Notices to the Consultant shall be made as follows:

CARDIFF OIL & GAS MANAGEMENT INC. (to be renamed CARDIFF DRILLING INC.)
80 Kifissias Avenue
Amaroussion, GR-15125
Athens – Greece

 
 
 

 

Attn: Mr. Solon Drakoulis
Phone: (+30) 210 8090 130
Fax:      (+30) 210 6140 284

Notice to Company shall be made as follows:

OCEAN RIG MANAGEMENT INC.
c/o OCEAN RIG UDW INC.
10 Skopa Street, Tribune House, 2nd floor, Office 202, CY1075
Nicosia
Cyprus
Attn: Mr.

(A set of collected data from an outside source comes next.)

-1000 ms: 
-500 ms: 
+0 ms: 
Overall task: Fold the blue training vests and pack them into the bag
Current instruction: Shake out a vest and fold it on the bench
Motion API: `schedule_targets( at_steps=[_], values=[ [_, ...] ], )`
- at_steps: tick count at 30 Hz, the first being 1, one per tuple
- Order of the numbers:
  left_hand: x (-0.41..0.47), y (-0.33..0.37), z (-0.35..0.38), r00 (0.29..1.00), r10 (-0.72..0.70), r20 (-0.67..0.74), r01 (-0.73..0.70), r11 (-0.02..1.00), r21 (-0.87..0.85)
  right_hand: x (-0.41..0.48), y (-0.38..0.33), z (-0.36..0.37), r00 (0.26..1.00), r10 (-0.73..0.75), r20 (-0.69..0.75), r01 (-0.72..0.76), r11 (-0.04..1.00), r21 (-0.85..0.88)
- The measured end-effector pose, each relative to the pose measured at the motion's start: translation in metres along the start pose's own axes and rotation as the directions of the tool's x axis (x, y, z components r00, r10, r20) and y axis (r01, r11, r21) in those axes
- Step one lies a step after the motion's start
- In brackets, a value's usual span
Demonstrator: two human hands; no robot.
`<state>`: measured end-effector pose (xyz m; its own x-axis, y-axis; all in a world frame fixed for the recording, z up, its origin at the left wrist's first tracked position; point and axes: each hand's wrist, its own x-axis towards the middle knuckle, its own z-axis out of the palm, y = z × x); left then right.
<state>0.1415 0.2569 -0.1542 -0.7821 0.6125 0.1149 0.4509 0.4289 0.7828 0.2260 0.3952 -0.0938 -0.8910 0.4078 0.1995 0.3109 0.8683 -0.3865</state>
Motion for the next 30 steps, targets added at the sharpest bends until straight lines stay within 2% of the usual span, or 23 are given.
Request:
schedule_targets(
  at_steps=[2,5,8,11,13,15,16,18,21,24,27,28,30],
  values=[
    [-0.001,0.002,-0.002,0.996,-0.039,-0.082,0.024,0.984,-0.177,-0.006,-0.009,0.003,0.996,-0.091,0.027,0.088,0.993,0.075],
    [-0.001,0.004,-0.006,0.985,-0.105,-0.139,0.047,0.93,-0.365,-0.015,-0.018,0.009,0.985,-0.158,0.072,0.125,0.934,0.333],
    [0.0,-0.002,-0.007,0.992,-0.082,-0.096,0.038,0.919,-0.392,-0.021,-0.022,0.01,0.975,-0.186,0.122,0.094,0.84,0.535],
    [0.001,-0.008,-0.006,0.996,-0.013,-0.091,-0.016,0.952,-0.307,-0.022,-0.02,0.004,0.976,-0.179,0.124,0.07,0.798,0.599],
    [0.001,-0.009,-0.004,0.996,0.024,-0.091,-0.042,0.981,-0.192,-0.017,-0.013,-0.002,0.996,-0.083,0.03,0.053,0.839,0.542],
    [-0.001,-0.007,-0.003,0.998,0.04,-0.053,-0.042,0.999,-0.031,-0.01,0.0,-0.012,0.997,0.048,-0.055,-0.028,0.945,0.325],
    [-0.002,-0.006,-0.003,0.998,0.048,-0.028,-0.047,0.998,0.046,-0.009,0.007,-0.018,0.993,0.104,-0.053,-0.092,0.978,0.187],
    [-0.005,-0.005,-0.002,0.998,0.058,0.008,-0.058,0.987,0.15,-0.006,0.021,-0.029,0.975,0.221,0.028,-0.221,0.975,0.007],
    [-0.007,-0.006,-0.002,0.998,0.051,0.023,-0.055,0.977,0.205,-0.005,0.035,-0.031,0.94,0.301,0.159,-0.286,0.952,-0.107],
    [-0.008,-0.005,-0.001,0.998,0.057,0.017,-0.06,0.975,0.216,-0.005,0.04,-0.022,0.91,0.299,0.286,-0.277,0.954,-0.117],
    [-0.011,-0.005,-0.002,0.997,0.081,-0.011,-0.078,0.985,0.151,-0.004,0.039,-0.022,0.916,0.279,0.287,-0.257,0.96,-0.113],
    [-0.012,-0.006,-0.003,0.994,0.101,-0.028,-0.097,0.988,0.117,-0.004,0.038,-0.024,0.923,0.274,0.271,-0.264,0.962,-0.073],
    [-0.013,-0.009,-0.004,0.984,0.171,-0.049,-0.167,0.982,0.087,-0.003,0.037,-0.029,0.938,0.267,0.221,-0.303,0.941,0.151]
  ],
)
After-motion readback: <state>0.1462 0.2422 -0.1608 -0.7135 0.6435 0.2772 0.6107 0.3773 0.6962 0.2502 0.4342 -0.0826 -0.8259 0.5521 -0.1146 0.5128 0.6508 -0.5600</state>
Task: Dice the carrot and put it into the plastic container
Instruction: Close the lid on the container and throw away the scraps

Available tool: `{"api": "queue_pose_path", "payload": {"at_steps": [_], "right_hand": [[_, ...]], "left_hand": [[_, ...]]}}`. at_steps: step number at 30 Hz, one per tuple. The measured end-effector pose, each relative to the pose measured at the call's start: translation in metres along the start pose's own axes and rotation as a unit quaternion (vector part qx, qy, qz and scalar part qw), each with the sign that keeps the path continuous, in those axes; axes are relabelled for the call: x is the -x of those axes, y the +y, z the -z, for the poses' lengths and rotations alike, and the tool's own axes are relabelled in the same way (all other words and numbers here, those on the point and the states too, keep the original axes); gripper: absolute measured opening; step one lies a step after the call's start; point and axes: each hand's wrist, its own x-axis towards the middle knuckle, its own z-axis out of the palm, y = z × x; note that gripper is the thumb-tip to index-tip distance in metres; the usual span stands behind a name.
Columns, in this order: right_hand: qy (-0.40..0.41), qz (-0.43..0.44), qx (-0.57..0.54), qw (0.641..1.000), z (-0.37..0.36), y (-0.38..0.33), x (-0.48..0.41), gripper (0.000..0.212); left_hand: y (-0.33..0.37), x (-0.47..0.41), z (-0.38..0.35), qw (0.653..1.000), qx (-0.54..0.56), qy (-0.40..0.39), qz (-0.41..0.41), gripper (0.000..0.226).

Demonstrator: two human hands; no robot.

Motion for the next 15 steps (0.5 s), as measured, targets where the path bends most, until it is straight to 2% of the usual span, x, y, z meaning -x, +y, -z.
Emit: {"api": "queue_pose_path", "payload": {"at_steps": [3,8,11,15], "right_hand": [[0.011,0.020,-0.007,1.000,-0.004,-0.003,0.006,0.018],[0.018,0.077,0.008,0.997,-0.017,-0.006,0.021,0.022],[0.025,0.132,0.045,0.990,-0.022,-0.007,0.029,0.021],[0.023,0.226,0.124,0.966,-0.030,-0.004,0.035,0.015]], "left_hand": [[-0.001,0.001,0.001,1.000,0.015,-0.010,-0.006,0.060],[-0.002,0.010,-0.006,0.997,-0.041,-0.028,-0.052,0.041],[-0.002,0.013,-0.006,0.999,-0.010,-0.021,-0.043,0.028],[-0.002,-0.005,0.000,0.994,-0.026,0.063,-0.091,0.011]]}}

Savvas D. Georghiades
Phone: +357 22767517
Fax:      +357 22761542

13.
CHANGE OF CONTROL

13.1
In the event of a “Change of Control” during the term of this Agreement, the Consultant may terminate this Agreement and cease providing the abovementioned services to the Company within three (3) months following such Change in Control.

13.2
For the purposes of this Agreement, the term “Change of Control” shall mean the:

(i)
Acquisition by any individual, entity or group of beneficial ownership of fifty percent (50%) or more of either (A) the then-outstanding shares of common stock of UDW or (B) the combined voting power of the then-outstanding voting securities of UDW entitled to vote generally in the election of directors other than by DryShips Inc. of Marshall Islands, currently being the majority shareholder of UDW;

(ii)
Consummation of a reorganization, merger or consolidation of UDW or the sale or other disposition of all or substantially all of the assets of UDW; or

(iii)
Approval by the shareholders of the Company and/or UDW of a complete liquidation or dissolution of the Company and/or UDW.

14.
ENTIRE AGREEMENT

14.1
This Agreement constitutes the entire agreement and understanding between the parties with respect to the subject matter of the Agreement; and (in relation to such subject matter) supersedes all prior discussions, understandings and agreements between the parties and all prior representations and expressions of opinion by the parties.
 
 
 

 
 
14.2
Each of the parties acknowledges that it is not relying on any statements, warranties, representations or understandings (whether negligently or innocently made) given or made by or on behalf of the other in relation to the subject matter hereof and that it shall have no rights or remedies with respect to such subject matter otherwise than under this Agreement. The only remedy available shall be for breach of contract under the terms of this Agreement without consequential, special or punitive damages. Nothing in this clause shall, however, operate to limit or exclude any liability for willful cause of loss.
 
14.3
For the avoidance of doubt it is noted that the provisions of this Agreement take precedence and prevail over any other provisions in any earlier agreement between the parties.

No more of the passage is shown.